Памятуя последнюю просьбу большака своего Максима, — при матери просил Максим, — Дементей Иваныч приутих, отложил раздел с батькой, но большую долю скота перегнал с Обора на тугнуйскую свою заимку. В крупные дела он не встревал: занят по горло, тоска режет, все же масло, шерсть, хлеб и мясо, по примеру других мужиков, возил в Завод пуще прежнего. Если подвертывалось где скупить выгодно скот, взять за себя землю или покос — тоже не отказывался, — все чаще и чаще скудели хозяйства, брошенные солдатами на баб и малолеток. На Обор к отцу он наведывался редко, в ненависти к мачехе Соломониде и Царю залютел, видеть их без дрожи не мог.
Иван Финогеныч, казалось, тоже от сына-жадюги окончательно отшатнулся. Гоняет себе почтовые пары, помалкивает, — крепкий старик, такого не сломишь. Если поруха какая в хозяйстве у него случалась вдруг, Дёмшу о помощи не просил — кланяться в ноги не привычен. Никому, далее дочке Ахимье Ивановне, на нехватки не жаловался: лучше на стороне, у чужих людей, перехватит он, сам как ни на есть обернется. А нехваток, как дыр на старом зипуне, с войною становилось все больше и больше. То Дементей с хлебом прижмет, то баба по двору не так досмотрит, то Ермишка какую-нибудь беду сотворит. А самому-то в гоньбе почтовой углядеть за всем недосужно.
И, как в стародавние дни, снова начал Иван Финогеныч клясть беспорядки, рожденные новиной: как божий день ясно — рушится извечный дедовский уклад, добротность семейской жизни отходит в невозвратное.
— Войну эту антихрист наслал, — частенько говорил он, — окончательный разор! Там сколь людей побьют, покалечат, а здесь друг дружку подавим… съедим.
Соломонида Егоровна не разделяла опасений своего старика. Все невзгоды жизни она склонна была отнести на счет злой воли одного человека — пасынка Дементея:
— Не Дёмша, по-другому б жилось! Стали мы ему поперек горла.
— Что ж Дёмша, — возражал Иван Финогеныч, — не он первый, не он последний… Ты глянь: вокруг-то что деется… С ума все посходили!
Но баба стояла на своем…
Словно довершая тяжелый этот год, на полустанок глянула настоящая беда. До полусмерти зашибли Ивана Финогеныча горячие кони. И раньше зашибали, да не так, как в этот раз… Ехал он порожняком из Харауза, спускался в сумерках с дабанской кручи, — они и понесли. Пня каурый испугался, должно быть, в темень за волка принял. Понесли и понесли! Возок колесами за валежину задел — и перевернулся. Старик полетел с козел, ударился боком о колесо, да так ударился, что ребро хрустнуло. Едва до полустанка доехал он — как только боль вытерпел!
Два месяца не вставал почти Иван Финогеныч с кровати, боком маялся — пока сломанное ребро не срослось.
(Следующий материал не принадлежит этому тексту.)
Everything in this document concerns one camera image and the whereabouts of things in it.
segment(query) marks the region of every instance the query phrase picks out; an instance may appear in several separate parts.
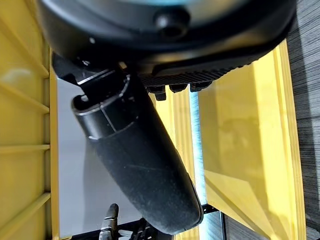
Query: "black cylindrical handle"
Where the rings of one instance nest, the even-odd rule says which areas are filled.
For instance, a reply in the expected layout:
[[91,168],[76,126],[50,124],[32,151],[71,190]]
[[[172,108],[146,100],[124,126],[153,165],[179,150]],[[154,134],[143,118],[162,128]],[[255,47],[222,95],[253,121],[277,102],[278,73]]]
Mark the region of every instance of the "black cylindrical handle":
[[156,229],[177,234],[203,211],[190,177],[145,88],[130,79],[122,92],[72,108],[97,156],[121,190]]

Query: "black metal bracket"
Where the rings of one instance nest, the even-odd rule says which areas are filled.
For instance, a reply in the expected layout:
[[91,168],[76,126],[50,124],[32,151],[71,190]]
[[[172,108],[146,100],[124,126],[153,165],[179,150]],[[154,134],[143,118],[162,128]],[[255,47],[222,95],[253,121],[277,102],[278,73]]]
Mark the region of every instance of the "black metal bracket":
[[214,213],[214,212],[218,212],[219,211],[218,209],[216,209],[215,207],[211,206],[210,204],[202,205],[202,209],[203,209],[203,213],[204,214],[210,214],[210,213]]

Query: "yellow plastic rib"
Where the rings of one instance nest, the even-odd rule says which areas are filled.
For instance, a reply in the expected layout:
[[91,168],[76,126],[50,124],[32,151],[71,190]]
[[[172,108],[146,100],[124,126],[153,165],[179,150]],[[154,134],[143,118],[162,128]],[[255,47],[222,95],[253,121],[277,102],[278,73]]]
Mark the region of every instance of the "yellow plastic rib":
[[22,56],[25,58],[28,63],[32,65],[34,70],[44,79],[49,77],[48,70],[42,65],[41,62],[39,62],[34,56],[30,54],[26,46],[23,42],[20,41],[20,39],[16,36],[14,32],[7,26],[7,24],[3,21],[3,19],[0,17],[0,30],[2,33],[9,39],[11,44],[14,45],[14,48],[22,54]]
[[29,205],[19,215],[7,223],[0,229],[0,240],[9,240],[10,236],[14,234],[23,224],[28,221],[49,199],[50,193],[44,193],[35,202]]
[[57,92],[57,77],[52,68],[52,64],[50,63],[50,183],[52,240],[60,239]]
[[0,146],[0,155],[45,151],[48,149],[50,149],[50,145]]
[[47,106],[32,99],[31,97],[25,95],[24,93],[20,92],[19,90],[15,89],[14,87],[6,83],[0,82],[0,90],[3,90],[6,94],[11,95],[12,97],[22,101],[25,104],[28,104],[29,106],[39,110],[44,114],[47,114],[50,111],[50,109]]

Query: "blue light strip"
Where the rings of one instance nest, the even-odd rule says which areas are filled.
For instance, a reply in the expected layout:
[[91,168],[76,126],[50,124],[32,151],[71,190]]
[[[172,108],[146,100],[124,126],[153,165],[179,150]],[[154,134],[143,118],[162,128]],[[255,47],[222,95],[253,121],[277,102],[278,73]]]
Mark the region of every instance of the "blue light strip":
[[[191,115],[191,133],[194,159],[195,189],[202,205],[207,204],[206,181],[204,171],[204,159],[202,152],[201,127],[199,118],[198,93],[190,92],[190,115]],[[201,240],[210,240],[209,218],[205,215],[199,226],[199,237]]]

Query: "gray surface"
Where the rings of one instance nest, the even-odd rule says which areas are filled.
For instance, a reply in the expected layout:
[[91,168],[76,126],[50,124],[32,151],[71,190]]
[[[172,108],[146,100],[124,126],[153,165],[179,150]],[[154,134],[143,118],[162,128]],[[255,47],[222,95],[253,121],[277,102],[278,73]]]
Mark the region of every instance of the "gray surface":
[[225,217],[225,228],[227,240],[267,240],[228,216]]
[[119,205],[119,223],[141,215],[121,192],[94,151],[71,111],[71,100],[81,90],[58,80],[60,237],[101,228],[112,203]]
[[308,240],[320,238],[320,1],[299,0],[288,37]]
Дементей Иваныч только один раз, да и то мимоездом, навестил больного старого батьку.
Вскоре после этого несчастья завернул как-то на оборский полустанок волостной писарь Харитон Тряси-рука, о трезвой, беспорочной жизни писаря Иван Финогеныч был немало наслышан, отзывался о Харитоне всегда с уважением.
Вечерние тени уже ложились на оборские крутые сопки, и Харитон решил заночевать на заимке. Всю ночь до петухов просидели они за самоваром: раззадорили Харитоновы речи старое сердце.
— От войны от этой добра не жди… разоримся вконец, — выслушав привезенные писарем новости, сказал Иван Финогеныч.
— Это правильно: многие разорятся, — равномерно потряхивая кистью правой руки, ответил Харитон, — но правильно и то, я тебе скажу: на гибели, на костях иные в люди вылезут.
— Да, вылезут! — согласился Иван Финогеныч. — Дёмшу моего возьми…
— Во-во! — оживился Харитон. — И Дёмша… этот очка не пронесет.
— Конец, видно, нерушимой жизни подходит, — горестно произнес Иван Финогеныч.
Он вытянул на столе свои желтые узловатые руки, и острые глаза его уставились в писаря, будто хотел он о чем-то спросить, будто ждал обстоятельного веского слова.
— А ты думал: все так и будет, — начал Харитон, — как бы не так!.. Меняется жизнь, и без войны она менялась, а эта страшенная война круто перевернет все.
— Круто?
— Да, круто… Дикости нашей поубавит, нищих наплодит.
— Я в том согласен… дикости у нас через край. Но нищих? Неужто будет, как в православных деревушках: одним все, другим — ничего, бедные на богатых горбиться должны?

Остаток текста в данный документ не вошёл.